Во время пика скорби антидепрессант не снимал боль и не рассеивал туман, но приглушал бритвенную остроту и осветлял тьму достаточно, чтобы я могла понемногу функционировать: этого было недостаточно для написания книги, но я была способна вести занятия и блог, чтобы не терять контакта с читателями. Я по-прежнему чувствую себя так, будто пытаюсь ехать на велосипеде сквозь арахисовое масло, но, по крайней мере, слон перестал пинать меня в грудь.
За несколько первых месяцев сочетание скорби и антидепрессанта похоронило мой сексуальный импульс. Я даже не занималась сексом сама с собой. Я сказала психотерапевту: «Я знаю, что мне следовало бы поддерживать свою сексуальную жизнь путем самоудовлетворения, но это просто слишком хлопотно. Сомневаюсь, что вообще когда-нибудь что-нибудь заработает».

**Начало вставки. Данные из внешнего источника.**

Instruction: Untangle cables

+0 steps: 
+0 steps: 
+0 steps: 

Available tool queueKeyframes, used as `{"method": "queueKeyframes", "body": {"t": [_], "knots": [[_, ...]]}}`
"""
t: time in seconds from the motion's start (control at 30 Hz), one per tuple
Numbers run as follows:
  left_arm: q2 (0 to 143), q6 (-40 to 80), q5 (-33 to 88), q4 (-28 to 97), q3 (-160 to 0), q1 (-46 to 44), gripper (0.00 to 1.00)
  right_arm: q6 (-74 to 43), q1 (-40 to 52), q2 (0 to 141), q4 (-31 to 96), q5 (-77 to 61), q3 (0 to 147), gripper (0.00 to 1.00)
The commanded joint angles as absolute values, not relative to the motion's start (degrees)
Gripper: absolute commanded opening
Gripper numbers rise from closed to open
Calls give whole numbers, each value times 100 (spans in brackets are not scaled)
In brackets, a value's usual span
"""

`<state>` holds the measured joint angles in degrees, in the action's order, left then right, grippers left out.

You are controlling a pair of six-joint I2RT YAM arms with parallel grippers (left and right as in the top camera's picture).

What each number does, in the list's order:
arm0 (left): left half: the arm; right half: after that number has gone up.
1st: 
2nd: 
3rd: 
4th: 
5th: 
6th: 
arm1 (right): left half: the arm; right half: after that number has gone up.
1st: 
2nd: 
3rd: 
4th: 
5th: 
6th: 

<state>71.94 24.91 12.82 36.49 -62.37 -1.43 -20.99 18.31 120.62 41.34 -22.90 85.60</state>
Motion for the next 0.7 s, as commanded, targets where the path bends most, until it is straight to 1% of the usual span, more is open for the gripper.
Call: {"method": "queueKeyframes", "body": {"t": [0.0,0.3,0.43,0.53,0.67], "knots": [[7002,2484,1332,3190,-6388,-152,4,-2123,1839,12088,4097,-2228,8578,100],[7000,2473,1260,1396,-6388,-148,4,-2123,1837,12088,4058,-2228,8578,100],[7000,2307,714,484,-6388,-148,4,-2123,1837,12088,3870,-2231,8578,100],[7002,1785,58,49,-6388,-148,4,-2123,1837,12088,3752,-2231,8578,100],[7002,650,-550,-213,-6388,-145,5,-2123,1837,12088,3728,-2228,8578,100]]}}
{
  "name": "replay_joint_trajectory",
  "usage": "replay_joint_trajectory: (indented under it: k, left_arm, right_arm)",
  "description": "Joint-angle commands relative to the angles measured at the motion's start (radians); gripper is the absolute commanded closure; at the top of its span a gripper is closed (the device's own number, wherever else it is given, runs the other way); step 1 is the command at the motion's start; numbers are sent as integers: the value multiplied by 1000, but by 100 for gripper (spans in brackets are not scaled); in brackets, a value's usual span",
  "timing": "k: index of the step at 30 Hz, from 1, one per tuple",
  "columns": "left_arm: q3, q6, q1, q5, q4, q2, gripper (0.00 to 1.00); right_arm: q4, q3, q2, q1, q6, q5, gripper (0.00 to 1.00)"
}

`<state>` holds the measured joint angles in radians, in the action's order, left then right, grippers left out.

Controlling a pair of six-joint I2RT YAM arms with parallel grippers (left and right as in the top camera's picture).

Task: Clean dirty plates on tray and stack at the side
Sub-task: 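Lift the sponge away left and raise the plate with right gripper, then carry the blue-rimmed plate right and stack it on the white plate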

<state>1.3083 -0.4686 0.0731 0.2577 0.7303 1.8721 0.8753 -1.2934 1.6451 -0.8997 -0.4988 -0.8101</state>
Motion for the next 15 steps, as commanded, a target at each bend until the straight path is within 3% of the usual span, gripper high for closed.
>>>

«Если у вас есть вибратор, — ответила она, — он все равно будет работать».
Она была права.
Но секс, помимо самоудовлетворения, был совершенно другим вопросом. Друзья и даже любопытные читатели спрашивали: «Вы можете представить себе, что снова встречаетесь, снова вступаете в отношения, снова занимаетесь сексом?»
Поначалу я отвечала отрицательно. Я нашла и потеряла свою великую любовь — никто не мог бы прийти после нее. У меня была социальная жизнь: преподавание танцев, прогулки и совместные обеды с друзьями, мужчинами и женщинами. Я по-прежнему интересовалась сексом, но скорее как писательница и секс-просветитель, чем как личность.